↓↓↓
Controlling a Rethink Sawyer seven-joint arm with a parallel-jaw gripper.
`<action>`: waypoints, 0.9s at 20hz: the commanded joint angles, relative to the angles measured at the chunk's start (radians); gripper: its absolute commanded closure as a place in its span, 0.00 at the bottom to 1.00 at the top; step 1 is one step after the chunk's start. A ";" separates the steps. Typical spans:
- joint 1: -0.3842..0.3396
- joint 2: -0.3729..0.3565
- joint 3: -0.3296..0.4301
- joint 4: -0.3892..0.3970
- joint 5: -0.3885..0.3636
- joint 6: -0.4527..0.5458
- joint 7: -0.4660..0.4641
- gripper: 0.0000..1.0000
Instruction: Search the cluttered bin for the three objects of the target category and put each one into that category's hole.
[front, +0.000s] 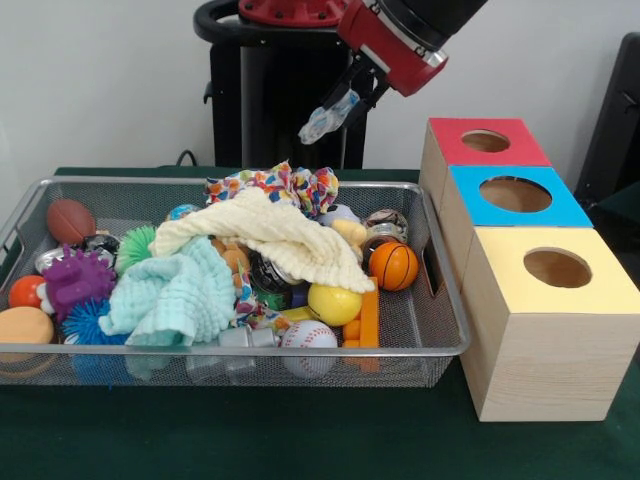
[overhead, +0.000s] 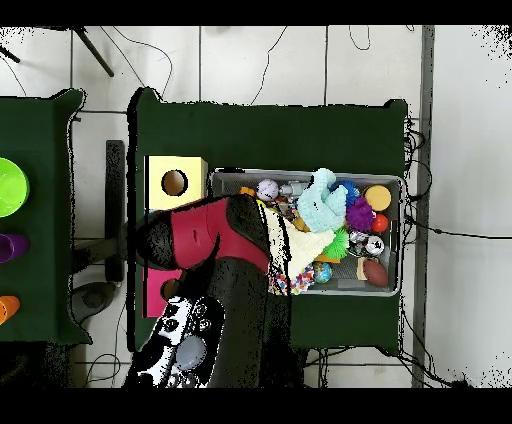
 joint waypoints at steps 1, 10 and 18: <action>-0.001 0.046 0.100 -0.077 0.055 0.141 0.026 1.00; 0.028 0.064 0.076 -0.110 0.085 0.172 0.074 1.00; 0.041 0.097 0.071 -0.176 0.125 0.228 0.102 1.00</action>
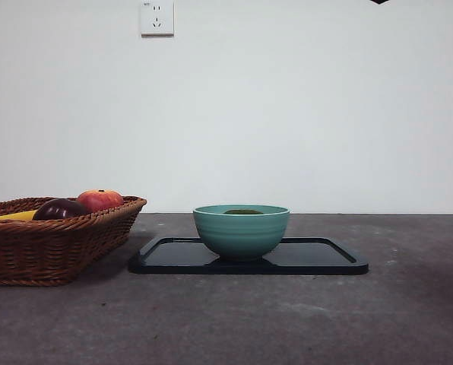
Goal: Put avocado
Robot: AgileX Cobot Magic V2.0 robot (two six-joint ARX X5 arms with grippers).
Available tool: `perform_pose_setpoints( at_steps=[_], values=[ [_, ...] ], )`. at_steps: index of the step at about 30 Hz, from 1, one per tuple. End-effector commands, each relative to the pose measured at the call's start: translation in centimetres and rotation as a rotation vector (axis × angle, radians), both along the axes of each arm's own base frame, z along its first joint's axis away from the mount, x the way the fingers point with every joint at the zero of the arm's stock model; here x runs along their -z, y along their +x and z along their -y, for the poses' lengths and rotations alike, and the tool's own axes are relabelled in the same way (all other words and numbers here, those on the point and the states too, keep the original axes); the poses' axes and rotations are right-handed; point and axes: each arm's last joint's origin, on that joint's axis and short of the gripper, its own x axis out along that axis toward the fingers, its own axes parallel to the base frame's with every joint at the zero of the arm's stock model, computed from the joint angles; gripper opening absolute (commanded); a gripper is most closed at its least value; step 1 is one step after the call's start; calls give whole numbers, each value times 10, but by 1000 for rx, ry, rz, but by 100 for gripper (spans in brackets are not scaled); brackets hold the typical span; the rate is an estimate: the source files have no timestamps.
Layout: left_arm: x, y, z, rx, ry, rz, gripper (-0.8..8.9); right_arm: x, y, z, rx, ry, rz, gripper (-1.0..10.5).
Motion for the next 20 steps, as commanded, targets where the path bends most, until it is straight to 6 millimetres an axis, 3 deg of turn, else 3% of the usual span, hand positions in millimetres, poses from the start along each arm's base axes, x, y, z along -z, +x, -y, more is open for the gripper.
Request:
perform_pose_setpoints(
  at_steps=[1,20],
  values=[
    [6,0,0,-5,-11,-33,8,-2,0,-2,-5,11,3,8],
    [42,2,0,-2,-84,-148,8,-2,0,-2,-5,11,3,8]
  ],
)
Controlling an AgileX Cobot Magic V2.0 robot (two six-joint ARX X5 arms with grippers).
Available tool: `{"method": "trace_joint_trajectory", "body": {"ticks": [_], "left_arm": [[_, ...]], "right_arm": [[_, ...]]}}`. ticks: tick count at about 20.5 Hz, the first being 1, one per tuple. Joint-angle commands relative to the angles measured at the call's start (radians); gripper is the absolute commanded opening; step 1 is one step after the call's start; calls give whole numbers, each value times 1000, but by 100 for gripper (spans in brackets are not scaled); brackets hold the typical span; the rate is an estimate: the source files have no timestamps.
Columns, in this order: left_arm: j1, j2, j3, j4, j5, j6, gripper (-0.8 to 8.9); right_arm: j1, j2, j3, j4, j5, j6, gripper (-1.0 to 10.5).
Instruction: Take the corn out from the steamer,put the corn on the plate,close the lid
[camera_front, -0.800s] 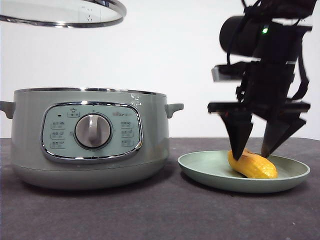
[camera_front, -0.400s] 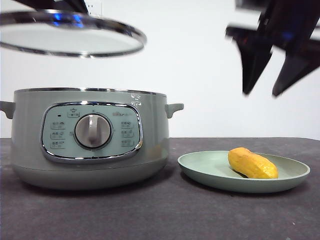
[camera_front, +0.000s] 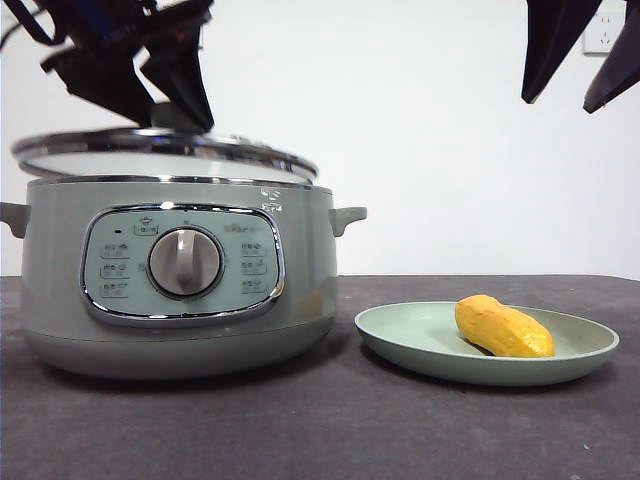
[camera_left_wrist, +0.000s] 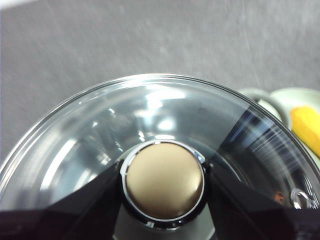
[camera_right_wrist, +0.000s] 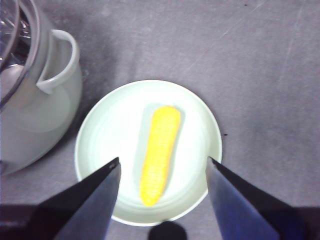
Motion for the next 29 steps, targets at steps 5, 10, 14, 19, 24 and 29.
{"method": "trace_joint_trajectory", "body": {"ticks": [5, 10, 14, 19, 24, 29], "left_arm": [[-9, 56, 14, 27, 37, -21, -8], [-26, 56, 14, 2, 64, -45, -8], [-29, 56, 14, -43, 50, -40, -8], [-29, 56, 14, -83, -100, -2, -8], [-29, 56, 14, -75, -93, -4, -3], [-29, 56, 14, -72, -93, -5, 441]], "right_arm": [[0, 3, -8, -13, 33, 8, 283], [0, 3, -8, -16, 33, 8, 283], [0, 3, -8, -16, 33, 8, 283], [0, 3, -8, -16, 33, 8, 283], [0, 3, -8, -16, 33, 8, 283], [0, 3, -8, -16, 32, 8, 283]]}}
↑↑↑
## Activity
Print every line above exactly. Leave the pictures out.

## Output
Controlling a Rethink Sawyer seven-joint arm with a parallel-jaw gripper.
`<action>`: waypoints, 0.9s at 20hz: the commanded joint angles, relative to the angles measured at the chunk's start (radians); gripper: its absolute commanded closure as a place in its span, 0.00 at the bottom to 1.00 at the top; step 1 is one step after the chunk's start. A ";" separates the steps. Typical spans:
- joint 1: -0.3842..0.3396
- joint 2: -0.3729..0.3565
- joint 3: -0.3296..0.4301
- joint 4: -0.3892..0.3970
- joint 5: -0.3885..0.3636
- joint 6: -0.4527..0.5458
- joint 7: -0.4660..0.4641
- gripper: 0.0000..1.0000
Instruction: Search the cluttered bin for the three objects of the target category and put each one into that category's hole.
[front, +0.000s] 
[overhead, +0.000s] 
 joint waypoints at steps 1, 10 and 18: <action>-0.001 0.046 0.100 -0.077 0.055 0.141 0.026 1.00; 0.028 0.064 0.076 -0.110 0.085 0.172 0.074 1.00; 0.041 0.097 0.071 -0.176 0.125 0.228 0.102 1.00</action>
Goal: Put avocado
Robot: AgileX Cobot Magic V2.0 robot (two six-joint ARX X5 arms with grippers).
Available tool: `perform_pose_setpoints( at_steps=[_], values=[ [_, ...] ], )`. at_steps: index of the step at about 30 Hz, from 1, one per tuple. End-effector commands, each relative to the pose measured at the call's start: translation in centimetres and rotation as a rotation vector (axis × angle, radians), both along the axes of each arm's own base frame, z along its first joint's axis away from the mount, x the way the fingers point with every joint at the zero of the arm's stock model; here x runs along their -z, y along their +x and z along their -y, for the poses' lengths and rotations alike, and the tool's own axes are relabelled in the same way (all other words and numbers here, those on the point and the states too, keep the original axes); the poses' axes and rotations are right-handed; point and axes: each arm's last joint's origin, on that joint's axis and short of the gripper, its own x axis out along that axis toward the fingers, its own axes parallel to the base frame's with every joint at the zero of the arm's stock model, computed from the joint angles; gripper opening absolute (commanded); a gripper is most closed at its least value; step 1 is one step after the call's start; calls give whole numbers, each value times 10, but by 1000 for rx, ry, rz, but by 100 for gripper (spans in brackets are not scaled); brackets hold the typical span; the rate is an estimate: the source files have no timestamps.
Layout: left_arm: x, y, z, rx, ry, rz, gripper (-0.8..8.9); right_arm: x, y, z, rx, ry, rz, gripper (-1.0..10.5).
Motion for the next 20 steps, as commanded, targets where the path bends most, until it is straight to 6 millimetres an axis, 3 deg of turn, else 3% of the usual span, hand positions in millimetres, poses from the start along each arm's base axes, x, y, z along -z, +x, -y, more is open for the gripper.
Request:
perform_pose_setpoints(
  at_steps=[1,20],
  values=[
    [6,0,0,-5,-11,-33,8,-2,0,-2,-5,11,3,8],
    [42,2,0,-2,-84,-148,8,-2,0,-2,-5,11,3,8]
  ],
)
Controlling an AgileX Cobot Magic V2.0 robot (two six-joint ARX X5 arms with grippers).
Available tool: `{"method": "trace_joint_trajectory", "body": {"ticks": [_], "left_arm": [[_, ...]], "right_arm": [[_, ...]]}}`. ticks: tick count at about 20.5 Hz, the first being 1, one per tuple. Joint-angle commands relative to the angles measured at the call's start (radians); gripper is the absolute commanded opening; step 1 is one step after the call's start; calls give whole numbers, each value times 1000, but by 100 for gripper (spans in brackets are not scaled); brackets hold the typical span; the rate is an estimate: the source files have no timestamps.
Columns, in this order: left_arm: j1, j2, j3, j4, j5, j6, gripper (-0.8 to 8.9); right_arm: j1, j2, j3, j4, j5, j6, gripper (-1.0 to 10.5).
Instruction: Take the corn out from the steamer,put the corn on the plate,close the lid
[camera_front, -0.800s] 
[camera_front, -0.400s] 
[camera_front, +0.000s] 
[camera_left_wrist, +0.000s] 
[camera_right_wrist, +0.000s] 
Motion for the next 29 steps, targets at steps 5, 10, 14, 19, 24 and 29.
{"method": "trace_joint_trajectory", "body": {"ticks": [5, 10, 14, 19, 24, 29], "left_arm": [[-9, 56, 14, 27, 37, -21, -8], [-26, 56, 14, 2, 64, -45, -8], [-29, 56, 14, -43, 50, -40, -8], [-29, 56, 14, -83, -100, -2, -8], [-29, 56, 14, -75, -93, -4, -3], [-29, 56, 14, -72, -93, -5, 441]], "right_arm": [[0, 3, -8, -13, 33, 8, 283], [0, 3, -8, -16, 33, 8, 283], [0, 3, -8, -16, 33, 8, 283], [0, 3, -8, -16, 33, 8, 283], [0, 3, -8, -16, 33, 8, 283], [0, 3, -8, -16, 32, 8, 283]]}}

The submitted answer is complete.